NASA announces that New Horizons' next mission will be a small Kuiper Belt Object (KBO) in the outer solar system, known as 2014 MU69.
This is assuming that the team gets the permission and the fund for the "Potential Target 1" mission.
"While discussions whether to approve this extended mission will take place in the larger context of the planetary science portfolio, we expect it to be much less expensive than the prime mission while still providing new and exciting science," said John Grunsfeld, chief of NASA's Science Mission directorate, according to the official news release on NASA's website.
The estimated size of the targeted KBO is 30 miles and is 0.5 to one percent of the size of Pluto.
There were two targets considered, but this KBO was chosen based on its reachability and on the fuel supply of the space probe.

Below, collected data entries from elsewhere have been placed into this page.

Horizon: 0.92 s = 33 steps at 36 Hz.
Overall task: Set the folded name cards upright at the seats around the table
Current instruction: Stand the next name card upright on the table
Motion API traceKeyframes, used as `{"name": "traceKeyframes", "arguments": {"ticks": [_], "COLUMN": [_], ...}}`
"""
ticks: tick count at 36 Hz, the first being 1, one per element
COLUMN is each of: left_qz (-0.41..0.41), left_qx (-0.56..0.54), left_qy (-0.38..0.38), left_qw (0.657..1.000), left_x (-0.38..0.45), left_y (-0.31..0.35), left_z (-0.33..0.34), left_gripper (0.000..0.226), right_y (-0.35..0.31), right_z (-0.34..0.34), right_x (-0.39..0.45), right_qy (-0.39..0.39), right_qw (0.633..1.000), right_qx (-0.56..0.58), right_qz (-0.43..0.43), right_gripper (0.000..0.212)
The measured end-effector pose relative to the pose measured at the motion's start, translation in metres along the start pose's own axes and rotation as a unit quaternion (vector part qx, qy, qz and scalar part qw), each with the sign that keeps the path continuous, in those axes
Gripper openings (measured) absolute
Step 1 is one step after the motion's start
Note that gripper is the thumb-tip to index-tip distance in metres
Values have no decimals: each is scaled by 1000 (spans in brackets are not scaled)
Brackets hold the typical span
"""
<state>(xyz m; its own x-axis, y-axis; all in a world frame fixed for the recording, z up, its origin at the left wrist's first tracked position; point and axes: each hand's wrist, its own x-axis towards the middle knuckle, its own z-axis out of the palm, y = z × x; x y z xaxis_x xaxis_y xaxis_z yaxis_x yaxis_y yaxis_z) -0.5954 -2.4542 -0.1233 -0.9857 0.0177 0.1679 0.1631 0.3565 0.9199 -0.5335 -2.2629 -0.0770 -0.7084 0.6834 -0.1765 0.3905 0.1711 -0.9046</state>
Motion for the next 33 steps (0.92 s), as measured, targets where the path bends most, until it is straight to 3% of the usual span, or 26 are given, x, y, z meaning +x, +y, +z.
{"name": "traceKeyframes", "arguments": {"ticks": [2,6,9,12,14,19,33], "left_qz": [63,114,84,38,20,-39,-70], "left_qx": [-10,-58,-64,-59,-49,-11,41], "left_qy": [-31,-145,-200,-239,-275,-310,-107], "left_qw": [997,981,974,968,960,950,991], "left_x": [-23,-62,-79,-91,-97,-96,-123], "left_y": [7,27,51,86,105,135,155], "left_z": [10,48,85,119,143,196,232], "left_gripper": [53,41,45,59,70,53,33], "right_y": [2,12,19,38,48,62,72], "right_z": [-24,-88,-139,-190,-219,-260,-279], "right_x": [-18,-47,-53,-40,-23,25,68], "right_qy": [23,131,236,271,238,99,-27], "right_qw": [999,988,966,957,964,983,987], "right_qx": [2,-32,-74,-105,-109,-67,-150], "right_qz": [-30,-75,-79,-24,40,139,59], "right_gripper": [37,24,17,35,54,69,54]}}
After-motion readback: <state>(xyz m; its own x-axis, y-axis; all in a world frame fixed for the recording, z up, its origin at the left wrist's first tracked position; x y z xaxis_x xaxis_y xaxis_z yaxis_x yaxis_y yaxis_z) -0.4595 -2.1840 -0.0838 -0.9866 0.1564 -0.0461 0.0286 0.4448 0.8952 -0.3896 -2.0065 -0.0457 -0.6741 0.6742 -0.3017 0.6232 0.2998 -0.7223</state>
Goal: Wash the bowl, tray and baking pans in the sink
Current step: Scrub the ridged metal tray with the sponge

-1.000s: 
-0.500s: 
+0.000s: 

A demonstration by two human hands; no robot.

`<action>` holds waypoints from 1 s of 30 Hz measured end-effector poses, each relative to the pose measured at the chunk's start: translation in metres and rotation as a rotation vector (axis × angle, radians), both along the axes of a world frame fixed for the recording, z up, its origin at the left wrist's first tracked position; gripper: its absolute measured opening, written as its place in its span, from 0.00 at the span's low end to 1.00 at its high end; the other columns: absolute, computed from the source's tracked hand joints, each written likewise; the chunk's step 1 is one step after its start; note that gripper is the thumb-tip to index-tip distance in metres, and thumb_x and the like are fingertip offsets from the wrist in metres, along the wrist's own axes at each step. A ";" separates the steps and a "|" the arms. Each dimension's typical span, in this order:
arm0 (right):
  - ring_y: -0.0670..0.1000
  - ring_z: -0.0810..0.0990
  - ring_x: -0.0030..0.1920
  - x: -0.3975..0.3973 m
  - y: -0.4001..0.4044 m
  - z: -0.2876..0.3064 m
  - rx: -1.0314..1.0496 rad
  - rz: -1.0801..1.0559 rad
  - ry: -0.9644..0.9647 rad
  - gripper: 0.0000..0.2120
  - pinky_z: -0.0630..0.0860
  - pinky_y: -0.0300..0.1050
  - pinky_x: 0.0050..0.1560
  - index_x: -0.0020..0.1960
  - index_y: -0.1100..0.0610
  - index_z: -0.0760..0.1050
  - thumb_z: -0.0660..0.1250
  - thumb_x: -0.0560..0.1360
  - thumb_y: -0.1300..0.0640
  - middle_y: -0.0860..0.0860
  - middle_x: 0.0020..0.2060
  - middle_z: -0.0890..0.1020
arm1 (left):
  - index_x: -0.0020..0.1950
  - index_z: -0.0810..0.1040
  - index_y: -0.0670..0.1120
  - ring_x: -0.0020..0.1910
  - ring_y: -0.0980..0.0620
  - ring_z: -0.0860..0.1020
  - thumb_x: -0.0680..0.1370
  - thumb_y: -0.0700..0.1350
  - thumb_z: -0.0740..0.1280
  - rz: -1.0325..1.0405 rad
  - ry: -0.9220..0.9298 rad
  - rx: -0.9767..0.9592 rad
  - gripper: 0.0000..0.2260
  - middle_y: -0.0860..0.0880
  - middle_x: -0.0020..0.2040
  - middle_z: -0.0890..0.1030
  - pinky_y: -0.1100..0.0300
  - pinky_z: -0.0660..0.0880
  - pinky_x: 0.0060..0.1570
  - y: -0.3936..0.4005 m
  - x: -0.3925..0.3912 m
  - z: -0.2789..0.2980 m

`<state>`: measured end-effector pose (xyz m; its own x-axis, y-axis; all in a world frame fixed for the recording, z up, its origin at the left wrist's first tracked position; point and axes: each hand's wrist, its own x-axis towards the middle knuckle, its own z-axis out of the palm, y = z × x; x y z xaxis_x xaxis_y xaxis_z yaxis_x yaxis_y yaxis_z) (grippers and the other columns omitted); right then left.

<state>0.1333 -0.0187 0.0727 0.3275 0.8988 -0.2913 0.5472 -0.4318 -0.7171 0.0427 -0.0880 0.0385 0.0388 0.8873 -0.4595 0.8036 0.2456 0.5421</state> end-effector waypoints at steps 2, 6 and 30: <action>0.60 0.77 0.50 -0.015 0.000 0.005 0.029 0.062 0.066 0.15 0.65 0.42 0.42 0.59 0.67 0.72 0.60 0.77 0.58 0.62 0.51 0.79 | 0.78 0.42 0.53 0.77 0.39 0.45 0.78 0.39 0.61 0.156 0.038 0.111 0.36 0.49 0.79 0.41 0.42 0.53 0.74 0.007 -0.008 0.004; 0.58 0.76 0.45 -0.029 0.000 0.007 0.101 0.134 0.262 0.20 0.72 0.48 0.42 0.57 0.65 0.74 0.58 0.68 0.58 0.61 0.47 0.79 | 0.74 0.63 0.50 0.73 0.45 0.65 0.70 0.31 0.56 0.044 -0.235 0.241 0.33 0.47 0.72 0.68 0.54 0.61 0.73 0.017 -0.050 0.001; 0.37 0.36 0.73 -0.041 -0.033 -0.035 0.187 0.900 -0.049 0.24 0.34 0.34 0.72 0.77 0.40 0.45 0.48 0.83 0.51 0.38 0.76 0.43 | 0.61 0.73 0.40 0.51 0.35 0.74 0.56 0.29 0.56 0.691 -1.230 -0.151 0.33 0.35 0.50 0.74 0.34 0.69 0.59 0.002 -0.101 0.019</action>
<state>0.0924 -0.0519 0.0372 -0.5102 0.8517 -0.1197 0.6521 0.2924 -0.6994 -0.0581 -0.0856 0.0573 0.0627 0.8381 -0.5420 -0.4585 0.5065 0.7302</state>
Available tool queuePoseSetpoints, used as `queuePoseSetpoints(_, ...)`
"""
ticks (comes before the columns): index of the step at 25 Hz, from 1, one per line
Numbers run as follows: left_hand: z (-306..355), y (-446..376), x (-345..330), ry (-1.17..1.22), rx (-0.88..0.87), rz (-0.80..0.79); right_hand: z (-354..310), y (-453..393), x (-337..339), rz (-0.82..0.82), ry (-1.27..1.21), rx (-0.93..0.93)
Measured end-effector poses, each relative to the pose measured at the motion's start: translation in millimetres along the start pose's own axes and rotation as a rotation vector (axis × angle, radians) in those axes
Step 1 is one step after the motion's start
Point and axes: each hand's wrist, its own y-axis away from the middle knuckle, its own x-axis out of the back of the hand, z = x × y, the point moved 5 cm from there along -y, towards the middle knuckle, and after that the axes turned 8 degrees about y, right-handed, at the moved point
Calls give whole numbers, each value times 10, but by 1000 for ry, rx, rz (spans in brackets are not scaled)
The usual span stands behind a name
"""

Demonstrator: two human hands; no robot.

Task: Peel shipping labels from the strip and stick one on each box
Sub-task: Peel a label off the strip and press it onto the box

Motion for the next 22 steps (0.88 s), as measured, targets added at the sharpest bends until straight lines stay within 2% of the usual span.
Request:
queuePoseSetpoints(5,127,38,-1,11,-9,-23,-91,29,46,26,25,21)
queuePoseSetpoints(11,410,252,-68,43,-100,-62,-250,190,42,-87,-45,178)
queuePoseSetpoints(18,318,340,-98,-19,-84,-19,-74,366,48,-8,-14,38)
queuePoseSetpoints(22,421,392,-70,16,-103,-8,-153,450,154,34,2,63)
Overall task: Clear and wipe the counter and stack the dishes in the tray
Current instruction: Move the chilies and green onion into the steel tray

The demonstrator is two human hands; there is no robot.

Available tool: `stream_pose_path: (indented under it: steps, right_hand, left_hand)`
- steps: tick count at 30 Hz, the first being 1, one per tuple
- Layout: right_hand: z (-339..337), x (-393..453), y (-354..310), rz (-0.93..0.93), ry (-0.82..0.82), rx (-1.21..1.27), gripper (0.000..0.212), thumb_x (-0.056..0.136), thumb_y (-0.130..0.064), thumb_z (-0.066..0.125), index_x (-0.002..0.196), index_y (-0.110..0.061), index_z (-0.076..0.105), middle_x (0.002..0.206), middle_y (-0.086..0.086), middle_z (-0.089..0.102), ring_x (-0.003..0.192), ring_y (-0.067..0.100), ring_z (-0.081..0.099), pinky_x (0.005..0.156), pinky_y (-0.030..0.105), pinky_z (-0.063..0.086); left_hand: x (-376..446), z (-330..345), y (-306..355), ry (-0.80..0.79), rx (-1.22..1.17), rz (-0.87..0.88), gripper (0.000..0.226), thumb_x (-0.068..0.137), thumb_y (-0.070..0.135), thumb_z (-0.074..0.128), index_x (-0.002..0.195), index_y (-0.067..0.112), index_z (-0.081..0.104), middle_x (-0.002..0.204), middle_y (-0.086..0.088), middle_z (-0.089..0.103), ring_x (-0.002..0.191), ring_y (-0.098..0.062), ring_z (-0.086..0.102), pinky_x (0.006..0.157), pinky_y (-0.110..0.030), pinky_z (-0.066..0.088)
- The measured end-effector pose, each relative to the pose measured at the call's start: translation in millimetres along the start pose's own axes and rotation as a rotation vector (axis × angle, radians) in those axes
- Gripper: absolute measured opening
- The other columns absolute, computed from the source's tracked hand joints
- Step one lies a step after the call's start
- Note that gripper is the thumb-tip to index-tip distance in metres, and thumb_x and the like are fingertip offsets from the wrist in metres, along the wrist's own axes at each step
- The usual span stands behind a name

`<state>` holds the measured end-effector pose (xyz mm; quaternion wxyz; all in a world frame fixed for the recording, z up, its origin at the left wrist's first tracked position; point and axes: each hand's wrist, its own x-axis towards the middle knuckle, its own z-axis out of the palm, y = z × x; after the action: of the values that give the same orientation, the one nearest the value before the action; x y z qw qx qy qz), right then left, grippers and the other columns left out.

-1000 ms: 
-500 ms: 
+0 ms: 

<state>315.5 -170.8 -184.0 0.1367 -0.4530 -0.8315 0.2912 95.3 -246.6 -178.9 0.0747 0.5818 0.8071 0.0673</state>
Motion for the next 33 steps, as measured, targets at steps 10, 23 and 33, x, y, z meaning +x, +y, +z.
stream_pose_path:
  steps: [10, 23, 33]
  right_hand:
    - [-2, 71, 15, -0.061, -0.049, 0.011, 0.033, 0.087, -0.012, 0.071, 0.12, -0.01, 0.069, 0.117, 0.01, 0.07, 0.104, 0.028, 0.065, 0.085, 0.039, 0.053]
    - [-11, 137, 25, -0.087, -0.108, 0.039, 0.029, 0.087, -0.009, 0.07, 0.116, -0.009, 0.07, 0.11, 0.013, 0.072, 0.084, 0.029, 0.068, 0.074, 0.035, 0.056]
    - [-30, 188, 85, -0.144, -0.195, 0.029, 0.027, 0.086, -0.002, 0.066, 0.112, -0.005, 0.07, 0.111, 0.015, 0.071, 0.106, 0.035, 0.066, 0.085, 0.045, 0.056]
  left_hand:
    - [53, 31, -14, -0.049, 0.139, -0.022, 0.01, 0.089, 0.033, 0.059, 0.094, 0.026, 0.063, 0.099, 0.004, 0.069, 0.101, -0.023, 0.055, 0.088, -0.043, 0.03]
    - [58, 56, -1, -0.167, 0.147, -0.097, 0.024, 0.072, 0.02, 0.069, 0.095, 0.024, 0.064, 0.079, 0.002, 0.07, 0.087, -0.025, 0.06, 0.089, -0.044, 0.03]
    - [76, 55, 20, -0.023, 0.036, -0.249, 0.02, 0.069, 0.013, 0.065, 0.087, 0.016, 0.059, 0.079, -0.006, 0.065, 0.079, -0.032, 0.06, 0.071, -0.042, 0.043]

"2014 MU69 is a great choice because it is just the kind of ancient KBO, formed where it orbits now, that the Decadal Survey desired us to fly by. Moreover, this KBO costs less fuel to reach, leaving more fuel for the flyby, for ancillary science, and greater fuel reserves to protect against the unforeseen," Alan Stern said, according to IGN.
Late October to early November, New Horizons is going to adjust course through four thruster firings, enabling it to take more distant measurements of 20 other KBOs that it will encounter as it heads to 2014 MU69.
Scientist know that there are still a lot more they could discover after hitting the next target, but that "there are low odds that we would find something within the remaining fuel," Stern said, according to New York Times.